Work instructions
Below this sentence is a listing; return exactly its lines from the one with "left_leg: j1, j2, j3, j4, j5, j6" to the one with "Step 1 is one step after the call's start", both kept, and nothing more.

********

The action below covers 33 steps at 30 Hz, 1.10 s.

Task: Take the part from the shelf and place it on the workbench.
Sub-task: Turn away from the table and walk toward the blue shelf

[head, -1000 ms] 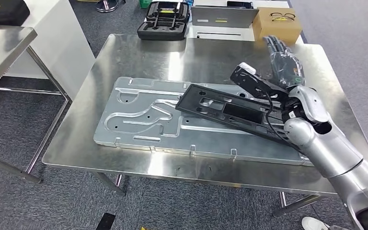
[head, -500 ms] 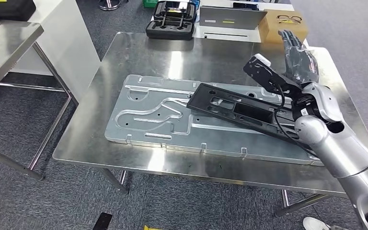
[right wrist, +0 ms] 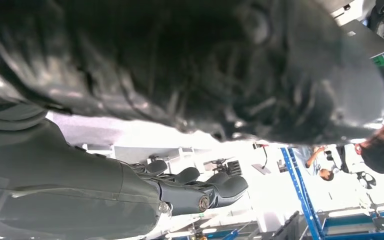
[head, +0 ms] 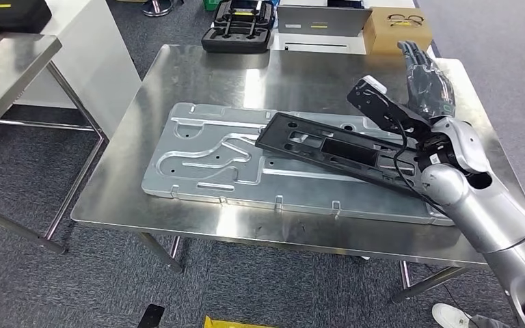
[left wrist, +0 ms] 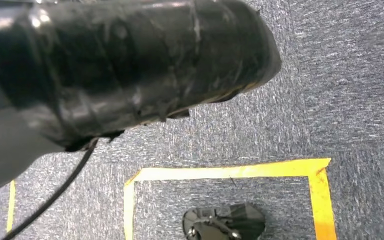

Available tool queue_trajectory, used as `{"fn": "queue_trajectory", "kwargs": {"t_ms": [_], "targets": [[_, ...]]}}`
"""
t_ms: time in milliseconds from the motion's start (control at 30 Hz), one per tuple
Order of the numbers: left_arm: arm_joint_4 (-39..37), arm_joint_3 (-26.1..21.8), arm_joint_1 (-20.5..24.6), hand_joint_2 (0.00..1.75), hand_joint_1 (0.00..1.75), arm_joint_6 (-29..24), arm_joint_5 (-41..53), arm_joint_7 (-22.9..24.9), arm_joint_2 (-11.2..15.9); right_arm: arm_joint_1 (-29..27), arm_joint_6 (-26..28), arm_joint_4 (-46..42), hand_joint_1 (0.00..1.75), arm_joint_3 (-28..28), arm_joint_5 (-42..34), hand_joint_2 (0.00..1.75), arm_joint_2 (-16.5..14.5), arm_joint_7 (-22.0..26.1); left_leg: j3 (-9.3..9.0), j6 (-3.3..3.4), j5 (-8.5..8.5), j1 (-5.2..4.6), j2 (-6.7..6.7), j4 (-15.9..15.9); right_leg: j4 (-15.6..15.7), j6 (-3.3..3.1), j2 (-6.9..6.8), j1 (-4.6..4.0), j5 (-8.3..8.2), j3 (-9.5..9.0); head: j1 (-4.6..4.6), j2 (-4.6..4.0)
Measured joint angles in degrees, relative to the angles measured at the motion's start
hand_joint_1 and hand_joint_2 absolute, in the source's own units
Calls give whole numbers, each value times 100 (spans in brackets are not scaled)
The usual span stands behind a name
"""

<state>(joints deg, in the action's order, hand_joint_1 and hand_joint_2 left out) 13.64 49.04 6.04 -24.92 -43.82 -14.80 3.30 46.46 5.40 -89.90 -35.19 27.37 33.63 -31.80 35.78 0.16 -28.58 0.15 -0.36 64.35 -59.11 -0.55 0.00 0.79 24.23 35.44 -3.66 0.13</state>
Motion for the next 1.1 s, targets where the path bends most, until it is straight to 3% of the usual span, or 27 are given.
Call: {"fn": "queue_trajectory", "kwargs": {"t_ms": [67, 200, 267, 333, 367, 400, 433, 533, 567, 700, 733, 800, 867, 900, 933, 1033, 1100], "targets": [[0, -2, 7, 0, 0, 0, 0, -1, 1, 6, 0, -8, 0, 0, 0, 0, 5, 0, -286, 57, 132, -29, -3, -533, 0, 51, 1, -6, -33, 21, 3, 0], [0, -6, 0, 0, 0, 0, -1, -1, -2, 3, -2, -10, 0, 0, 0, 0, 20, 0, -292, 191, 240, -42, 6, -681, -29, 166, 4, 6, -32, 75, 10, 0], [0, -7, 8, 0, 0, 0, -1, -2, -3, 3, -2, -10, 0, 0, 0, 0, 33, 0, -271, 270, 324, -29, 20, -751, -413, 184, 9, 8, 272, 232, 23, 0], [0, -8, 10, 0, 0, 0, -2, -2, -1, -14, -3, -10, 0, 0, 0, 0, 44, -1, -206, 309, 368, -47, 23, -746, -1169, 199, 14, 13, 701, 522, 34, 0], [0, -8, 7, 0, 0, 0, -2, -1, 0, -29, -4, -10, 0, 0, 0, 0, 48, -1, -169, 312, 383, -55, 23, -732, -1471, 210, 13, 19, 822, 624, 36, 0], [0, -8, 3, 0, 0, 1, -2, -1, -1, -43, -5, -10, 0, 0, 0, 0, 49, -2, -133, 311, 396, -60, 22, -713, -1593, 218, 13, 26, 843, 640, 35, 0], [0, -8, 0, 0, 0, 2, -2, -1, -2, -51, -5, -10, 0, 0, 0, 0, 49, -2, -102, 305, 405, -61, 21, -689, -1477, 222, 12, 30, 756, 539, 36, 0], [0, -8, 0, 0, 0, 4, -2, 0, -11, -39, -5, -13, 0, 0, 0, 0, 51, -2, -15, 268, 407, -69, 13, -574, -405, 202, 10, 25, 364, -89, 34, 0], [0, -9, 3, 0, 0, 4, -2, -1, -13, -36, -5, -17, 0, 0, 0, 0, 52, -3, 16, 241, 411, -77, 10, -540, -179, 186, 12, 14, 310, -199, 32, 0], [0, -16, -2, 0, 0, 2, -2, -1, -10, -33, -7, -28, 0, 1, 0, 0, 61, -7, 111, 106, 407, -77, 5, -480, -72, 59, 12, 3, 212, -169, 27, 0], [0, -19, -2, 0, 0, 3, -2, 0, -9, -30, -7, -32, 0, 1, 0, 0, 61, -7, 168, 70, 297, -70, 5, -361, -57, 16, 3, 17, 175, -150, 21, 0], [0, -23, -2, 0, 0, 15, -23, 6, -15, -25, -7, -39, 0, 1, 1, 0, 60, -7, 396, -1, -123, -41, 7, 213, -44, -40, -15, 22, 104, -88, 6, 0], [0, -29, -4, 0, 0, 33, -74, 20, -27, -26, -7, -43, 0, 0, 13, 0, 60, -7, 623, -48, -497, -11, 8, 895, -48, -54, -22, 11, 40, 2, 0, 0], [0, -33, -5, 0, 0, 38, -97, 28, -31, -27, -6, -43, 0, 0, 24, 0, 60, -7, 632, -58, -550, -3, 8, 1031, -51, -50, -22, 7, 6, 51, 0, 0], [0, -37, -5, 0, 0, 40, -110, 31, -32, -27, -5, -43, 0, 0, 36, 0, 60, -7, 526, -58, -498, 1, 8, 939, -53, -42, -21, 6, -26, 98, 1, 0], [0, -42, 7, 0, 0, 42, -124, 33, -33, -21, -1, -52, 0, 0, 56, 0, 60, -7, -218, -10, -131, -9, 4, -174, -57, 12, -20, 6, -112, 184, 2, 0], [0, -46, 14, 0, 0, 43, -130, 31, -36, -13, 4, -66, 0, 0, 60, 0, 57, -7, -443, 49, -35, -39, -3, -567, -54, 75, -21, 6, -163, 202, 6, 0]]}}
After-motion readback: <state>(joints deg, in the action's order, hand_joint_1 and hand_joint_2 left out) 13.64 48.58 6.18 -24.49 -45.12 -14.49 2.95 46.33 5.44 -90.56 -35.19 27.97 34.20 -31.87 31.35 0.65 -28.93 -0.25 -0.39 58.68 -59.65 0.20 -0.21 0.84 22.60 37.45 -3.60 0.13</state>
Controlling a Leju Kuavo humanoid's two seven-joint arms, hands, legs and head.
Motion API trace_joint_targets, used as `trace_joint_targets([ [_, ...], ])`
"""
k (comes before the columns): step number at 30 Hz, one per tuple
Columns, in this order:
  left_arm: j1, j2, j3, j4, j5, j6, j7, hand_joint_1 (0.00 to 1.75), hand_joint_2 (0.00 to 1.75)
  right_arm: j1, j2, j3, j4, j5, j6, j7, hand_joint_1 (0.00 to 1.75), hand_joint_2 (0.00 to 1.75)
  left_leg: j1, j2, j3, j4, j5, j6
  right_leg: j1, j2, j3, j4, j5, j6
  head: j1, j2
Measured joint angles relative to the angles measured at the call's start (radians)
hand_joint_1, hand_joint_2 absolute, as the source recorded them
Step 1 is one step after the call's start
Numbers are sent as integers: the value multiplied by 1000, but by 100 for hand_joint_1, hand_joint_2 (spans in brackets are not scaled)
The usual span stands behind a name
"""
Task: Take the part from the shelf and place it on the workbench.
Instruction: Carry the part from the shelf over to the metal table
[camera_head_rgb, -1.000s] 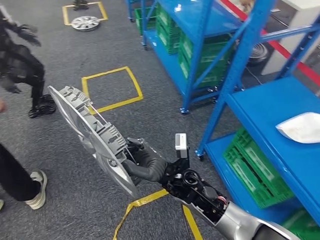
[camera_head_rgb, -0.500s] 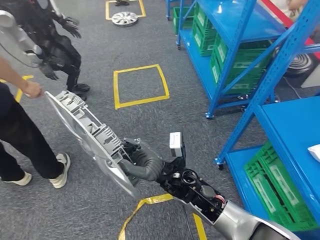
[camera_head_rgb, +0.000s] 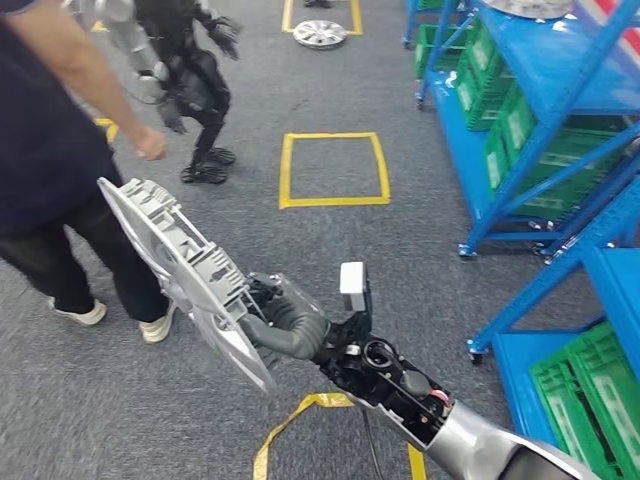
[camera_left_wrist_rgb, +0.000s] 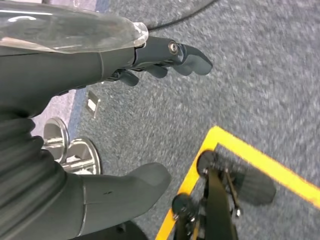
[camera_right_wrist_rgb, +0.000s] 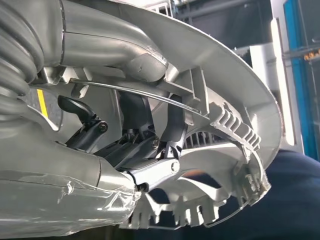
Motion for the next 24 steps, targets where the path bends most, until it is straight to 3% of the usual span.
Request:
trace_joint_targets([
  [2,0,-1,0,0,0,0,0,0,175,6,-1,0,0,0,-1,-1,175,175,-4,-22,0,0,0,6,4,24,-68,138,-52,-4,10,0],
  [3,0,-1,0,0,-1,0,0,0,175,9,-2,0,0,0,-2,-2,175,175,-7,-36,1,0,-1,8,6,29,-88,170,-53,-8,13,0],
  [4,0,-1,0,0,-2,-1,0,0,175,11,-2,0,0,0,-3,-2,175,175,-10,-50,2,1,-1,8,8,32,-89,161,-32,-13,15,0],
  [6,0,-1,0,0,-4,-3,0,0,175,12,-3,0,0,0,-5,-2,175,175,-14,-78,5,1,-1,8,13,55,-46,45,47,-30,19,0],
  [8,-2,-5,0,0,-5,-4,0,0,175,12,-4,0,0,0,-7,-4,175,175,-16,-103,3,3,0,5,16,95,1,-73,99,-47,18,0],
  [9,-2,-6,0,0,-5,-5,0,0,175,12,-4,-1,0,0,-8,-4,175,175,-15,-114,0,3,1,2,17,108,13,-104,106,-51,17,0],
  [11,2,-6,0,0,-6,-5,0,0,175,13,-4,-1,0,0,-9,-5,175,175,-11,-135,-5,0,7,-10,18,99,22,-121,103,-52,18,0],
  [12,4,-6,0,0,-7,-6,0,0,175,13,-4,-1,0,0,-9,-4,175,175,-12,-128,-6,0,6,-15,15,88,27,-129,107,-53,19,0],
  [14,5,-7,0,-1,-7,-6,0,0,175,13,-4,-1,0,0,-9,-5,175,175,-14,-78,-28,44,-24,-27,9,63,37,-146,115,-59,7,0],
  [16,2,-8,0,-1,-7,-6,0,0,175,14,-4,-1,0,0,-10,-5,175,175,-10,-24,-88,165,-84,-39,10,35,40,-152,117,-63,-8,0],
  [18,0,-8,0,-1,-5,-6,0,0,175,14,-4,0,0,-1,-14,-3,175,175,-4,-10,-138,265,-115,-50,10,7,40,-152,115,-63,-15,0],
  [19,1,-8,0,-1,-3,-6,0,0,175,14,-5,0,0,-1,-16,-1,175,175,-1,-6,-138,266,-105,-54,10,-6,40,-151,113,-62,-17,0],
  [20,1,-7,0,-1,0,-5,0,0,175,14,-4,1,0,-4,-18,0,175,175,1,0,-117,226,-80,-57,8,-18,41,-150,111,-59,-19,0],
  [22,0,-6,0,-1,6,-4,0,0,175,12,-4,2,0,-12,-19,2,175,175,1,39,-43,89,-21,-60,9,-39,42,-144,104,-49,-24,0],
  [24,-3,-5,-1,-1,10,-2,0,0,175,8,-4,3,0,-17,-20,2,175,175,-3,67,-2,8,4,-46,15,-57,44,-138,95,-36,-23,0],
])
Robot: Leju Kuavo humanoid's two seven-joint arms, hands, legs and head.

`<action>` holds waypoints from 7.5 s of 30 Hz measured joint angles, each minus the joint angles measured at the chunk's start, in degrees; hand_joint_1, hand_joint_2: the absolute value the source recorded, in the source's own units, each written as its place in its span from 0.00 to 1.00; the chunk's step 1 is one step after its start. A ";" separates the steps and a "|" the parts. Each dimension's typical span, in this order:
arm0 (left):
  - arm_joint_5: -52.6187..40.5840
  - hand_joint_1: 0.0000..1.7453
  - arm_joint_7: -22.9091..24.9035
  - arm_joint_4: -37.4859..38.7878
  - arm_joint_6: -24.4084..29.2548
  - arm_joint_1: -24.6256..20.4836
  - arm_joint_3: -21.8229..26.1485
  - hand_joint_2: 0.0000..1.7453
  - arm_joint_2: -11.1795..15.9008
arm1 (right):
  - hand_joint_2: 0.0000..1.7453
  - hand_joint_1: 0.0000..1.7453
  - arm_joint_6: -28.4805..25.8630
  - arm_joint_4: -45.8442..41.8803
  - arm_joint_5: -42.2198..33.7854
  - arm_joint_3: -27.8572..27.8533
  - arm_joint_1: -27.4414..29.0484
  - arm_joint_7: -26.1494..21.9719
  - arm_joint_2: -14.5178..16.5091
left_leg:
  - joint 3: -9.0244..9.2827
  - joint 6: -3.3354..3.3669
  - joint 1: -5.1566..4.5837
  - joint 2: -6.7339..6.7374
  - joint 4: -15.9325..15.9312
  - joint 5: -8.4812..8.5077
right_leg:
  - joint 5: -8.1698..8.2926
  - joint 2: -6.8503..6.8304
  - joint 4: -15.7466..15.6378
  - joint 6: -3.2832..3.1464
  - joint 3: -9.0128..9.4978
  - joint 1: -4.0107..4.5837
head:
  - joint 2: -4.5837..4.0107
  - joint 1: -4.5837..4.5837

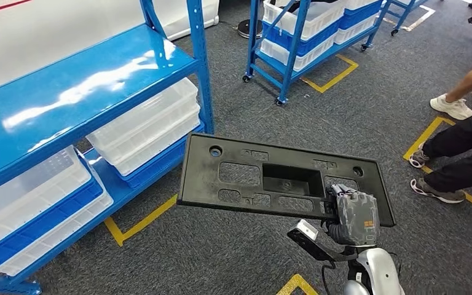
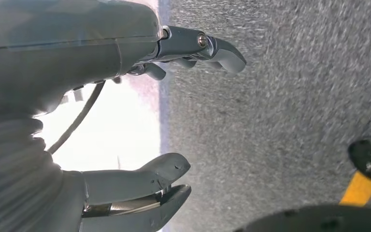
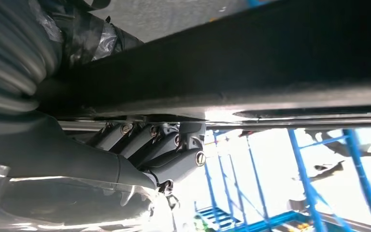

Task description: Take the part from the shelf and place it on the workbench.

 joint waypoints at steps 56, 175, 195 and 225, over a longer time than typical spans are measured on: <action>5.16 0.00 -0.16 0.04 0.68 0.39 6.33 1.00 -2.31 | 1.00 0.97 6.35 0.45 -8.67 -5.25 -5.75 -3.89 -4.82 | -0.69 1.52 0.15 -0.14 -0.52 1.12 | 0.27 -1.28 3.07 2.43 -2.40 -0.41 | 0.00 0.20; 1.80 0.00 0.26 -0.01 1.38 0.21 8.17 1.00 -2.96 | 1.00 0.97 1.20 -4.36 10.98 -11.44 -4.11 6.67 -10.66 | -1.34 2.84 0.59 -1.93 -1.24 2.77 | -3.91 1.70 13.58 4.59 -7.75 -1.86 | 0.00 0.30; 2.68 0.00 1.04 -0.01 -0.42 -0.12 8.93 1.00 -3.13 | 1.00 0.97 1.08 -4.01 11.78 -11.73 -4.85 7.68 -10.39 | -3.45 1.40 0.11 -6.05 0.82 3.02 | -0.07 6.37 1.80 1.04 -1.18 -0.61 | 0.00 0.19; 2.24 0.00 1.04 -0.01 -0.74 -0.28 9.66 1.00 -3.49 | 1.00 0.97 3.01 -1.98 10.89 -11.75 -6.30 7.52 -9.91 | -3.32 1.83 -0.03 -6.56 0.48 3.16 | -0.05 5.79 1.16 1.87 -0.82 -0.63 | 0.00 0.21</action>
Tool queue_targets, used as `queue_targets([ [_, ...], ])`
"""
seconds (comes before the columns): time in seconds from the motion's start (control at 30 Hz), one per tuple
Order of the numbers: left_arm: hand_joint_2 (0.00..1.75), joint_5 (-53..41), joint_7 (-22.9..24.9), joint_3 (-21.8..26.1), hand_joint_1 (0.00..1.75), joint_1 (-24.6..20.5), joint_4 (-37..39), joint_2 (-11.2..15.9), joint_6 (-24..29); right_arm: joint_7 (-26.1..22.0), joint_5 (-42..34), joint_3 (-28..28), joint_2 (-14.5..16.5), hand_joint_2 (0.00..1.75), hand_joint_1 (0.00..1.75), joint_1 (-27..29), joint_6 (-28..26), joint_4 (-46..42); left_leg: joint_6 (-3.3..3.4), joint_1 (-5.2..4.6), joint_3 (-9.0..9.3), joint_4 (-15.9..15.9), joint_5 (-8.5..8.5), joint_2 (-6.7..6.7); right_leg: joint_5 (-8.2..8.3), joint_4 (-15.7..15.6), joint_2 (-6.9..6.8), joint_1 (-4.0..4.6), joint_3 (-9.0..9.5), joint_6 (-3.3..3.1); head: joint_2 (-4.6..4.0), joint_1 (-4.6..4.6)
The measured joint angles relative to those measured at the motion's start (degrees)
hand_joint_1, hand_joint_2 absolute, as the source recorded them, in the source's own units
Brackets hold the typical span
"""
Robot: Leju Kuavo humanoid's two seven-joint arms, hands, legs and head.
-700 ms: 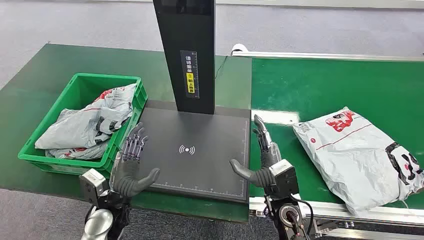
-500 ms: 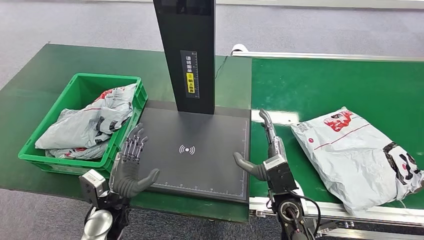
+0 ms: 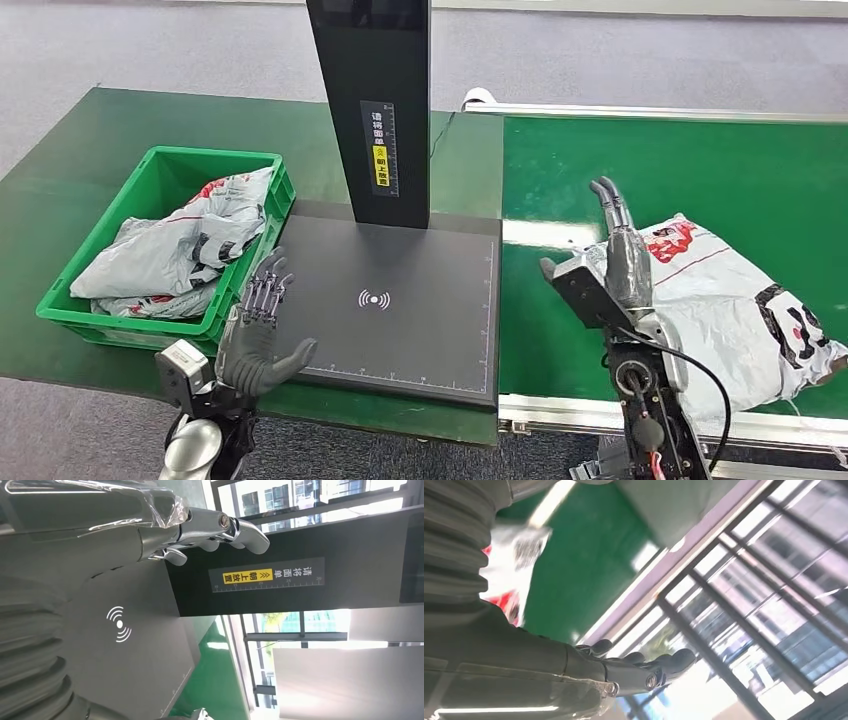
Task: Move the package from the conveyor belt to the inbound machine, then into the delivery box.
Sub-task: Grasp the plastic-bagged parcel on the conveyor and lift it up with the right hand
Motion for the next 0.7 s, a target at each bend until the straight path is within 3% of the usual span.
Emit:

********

Finished exercise
  left_leg: j1, j2, j3, j4, j5, j6
  right_leg: j1, j2, j3, j4, j5, j6
  head: j1, j2
Measured joint angles relative to the angles measured at the call's start (radians)
hand_joint_1, hand_joint_2 absolute, as the source recorded them
Step 1 is one step after the call's start

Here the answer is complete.